Mantan polisi jendral bintang dua itu mengatakan terdapat sejumlah UU yang mesti dilakukan revisi untuk kemudian dilakukan harmonisasi. Misalnya, UU No.1 Tahun 1946 tentang Hukum Pidana, UU No.8 Tahun 1981 tentang KUHAP dan UU No.28 Tahun 1999 tentang Penyelenggara Negara yang Bersih dan Bebas KKN.

Selain itu, UU No.31 Tahun 1999 tentang Pemberantasan Tindak Pidana Korupsi dan UU No.8 Tahun 2010 tentang Pencegahan dan Pemberantasan Tindak Pidana Pencucian Uang. “UU apapun direvisi saya setuju, tapi saya sarankan (revisi UU KPK-red) ditunda menunggu sinkronisasi dan harmonisasi UU selesai,” katanya.

Plt Wakil Ketua Indriyanto Senoadji menambahkan, idealnya dalam melakukan pembahasan RUU KPK semestinya pembahasan RKUHP dan RKUHAP dilakukan secara bersamaan. Pasalnya, hukum formil dan materil bergandengan dan tidak terpisahkan. Apalagi, dikaitkan dengan integrated justice system supaya tidak terjadi benturan dengan UU lembaga penegak hukum perlu dilakukan harmonisasi.

UU KPK memang lebih banyak terkait dengan hukum acara KPK yang bersifat lex spesialis. Misalnya, aturan penyadapan telah diatur dalam RKUHAP. Sementara KPK memiliki Standar Operasional Prosedur (SOP) penyadapan.
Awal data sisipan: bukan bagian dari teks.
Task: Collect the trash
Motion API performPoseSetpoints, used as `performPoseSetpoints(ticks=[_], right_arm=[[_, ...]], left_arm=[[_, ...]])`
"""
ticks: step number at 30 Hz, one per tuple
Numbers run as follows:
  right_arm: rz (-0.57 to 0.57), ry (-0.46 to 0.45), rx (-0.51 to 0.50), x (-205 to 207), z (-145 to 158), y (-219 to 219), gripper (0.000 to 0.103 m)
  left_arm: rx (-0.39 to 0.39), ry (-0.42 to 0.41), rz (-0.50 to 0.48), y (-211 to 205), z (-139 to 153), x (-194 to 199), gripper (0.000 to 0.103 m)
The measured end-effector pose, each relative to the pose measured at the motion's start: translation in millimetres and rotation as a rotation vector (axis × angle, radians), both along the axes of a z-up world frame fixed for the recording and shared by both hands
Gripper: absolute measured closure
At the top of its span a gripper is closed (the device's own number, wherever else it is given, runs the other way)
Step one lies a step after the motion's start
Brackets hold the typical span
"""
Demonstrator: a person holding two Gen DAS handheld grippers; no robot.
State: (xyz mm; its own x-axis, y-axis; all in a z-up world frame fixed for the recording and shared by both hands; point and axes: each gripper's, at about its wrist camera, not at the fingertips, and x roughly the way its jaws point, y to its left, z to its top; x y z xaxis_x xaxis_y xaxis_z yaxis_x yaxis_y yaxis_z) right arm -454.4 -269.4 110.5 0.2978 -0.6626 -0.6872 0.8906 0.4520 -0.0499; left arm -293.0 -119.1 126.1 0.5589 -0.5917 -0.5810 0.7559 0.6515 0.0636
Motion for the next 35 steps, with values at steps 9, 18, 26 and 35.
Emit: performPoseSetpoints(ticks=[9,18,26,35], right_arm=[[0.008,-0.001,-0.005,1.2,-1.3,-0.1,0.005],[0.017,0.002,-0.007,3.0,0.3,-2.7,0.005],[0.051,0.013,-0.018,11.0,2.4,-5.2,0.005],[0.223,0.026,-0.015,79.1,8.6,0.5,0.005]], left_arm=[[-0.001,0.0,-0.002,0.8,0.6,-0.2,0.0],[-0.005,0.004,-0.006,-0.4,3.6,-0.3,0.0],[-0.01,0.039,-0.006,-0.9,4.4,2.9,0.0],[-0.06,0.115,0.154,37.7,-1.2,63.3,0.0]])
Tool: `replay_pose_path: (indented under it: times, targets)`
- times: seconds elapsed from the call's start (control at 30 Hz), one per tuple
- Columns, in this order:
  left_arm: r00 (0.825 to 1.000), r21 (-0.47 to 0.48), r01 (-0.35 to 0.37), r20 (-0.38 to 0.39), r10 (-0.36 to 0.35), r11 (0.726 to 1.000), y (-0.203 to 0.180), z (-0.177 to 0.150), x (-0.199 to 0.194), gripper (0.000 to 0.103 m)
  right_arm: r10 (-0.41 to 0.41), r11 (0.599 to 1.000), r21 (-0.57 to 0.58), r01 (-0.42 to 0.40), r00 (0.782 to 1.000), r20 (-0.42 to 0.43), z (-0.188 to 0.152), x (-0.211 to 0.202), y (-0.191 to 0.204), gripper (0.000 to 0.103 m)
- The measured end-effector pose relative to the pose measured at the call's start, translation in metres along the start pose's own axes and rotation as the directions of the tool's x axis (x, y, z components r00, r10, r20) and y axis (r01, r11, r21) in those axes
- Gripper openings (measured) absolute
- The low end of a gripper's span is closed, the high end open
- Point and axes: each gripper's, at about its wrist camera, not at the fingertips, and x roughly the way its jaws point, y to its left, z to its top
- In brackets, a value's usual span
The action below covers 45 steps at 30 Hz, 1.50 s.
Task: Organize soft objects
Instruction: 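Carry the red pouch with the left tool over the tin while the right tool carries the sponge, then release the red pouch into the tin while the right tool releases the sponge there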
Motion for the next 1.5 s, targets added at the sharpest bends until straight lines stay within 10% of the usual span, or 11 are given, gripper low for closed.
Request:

Sayangnya, jika tidak dilakukan harmonisasi akan berbeda dalam pelaksanaanya.

Itu sebabnya, Indriyanto menyarankan agar pembahasan RUU KPK dilakukan secara bersamaan dengan revisi sejumlah UU lembaga penagak hukum, RKUHP dan RKUHAP. “Kalau mau diajukan dalam Prolegnas, lebih babik jadi satu dengan yang lain jadi satu tidak terpisah, agar tidak terjadi benturan,” ujarnya.

Lebih lanjut, Indriyanto menjelaskan penyelidikan sebagaimana diatur dalam Pasal 44 UU 30/2002 menjadi roh lembaga anti rasuah dalam melakukan penanganan perkara tindak pidana korupsi.  Menurutnya, jika Pasal 44 yang dipersoalkan dalam praperadilan kemudian dikabulkan hakim, sama halnya meruntuhkan Pasal 12 UU KPK.

“Karena itu kalau merevisi membahas  masalah penyadapan ke tahapan proyustisia ini sama halnya melemahkan KPK dan meniadakan Pasal 12. Kemudian kalau  RUU KUHP dibicaraan tadi terpisah dengan RUU lainnya, saya jamin delgitimasi kewenangan KPK akan bisa terjadi,” ujarnya.

Wakil Ketua Komisi III Benny K Harman mengatakan, KPK telah menyetujui melakukan revisi terhadap UU 30/2002. Hanya saja revisi yang diinginkan tidak bersifat menyeluruh, melainkan terbatas. Dengan kata lain, hanya pasal-pasal tertentu yang dinilai lemah dan perlu dilakukan perubahan dengan penguatan kelembagaan dan pemberantasan korupsi.

Setidaknya, Benny menyebut empat poin  yang diinginkan revisi oleh KPK. Pertama, KPK menginginkan agar KPK ditegaskan menjadi penegak hukum yang bersifat lex spesialis. Kedua, KPK meminta agar UU yang mengatur kewenanganya  dalam pengangkatan penyelidik dan penyidik. Ketiga, menegaskan keberadaan dan kewenangan komite pengawasan. Keempat, penataan kembali organisasi kelembagaan KPK. Empat point itulah yang menjadi catatan penting KPK dalam revisi UU KPK

Anggota Komisi III Arsul Sani berpandangan revisi UU KPK sebaiknya dilakukan setelah adanya proses singkronisasi dan harmonisasi sejumlah UU. Terlebih, pembahasan RUU KUHAP idealnya dilakukan pembahasan terlebih dahulu. Pasalnya, UU KPK lebih banyak mengatur hukum acara dan kewenangan lembaga anti korupsi itu.

“Catatan agar revisi UU KPK dilakukan setelah dilakukan singkronisasi UU yang lain selesai,” pungkasnya.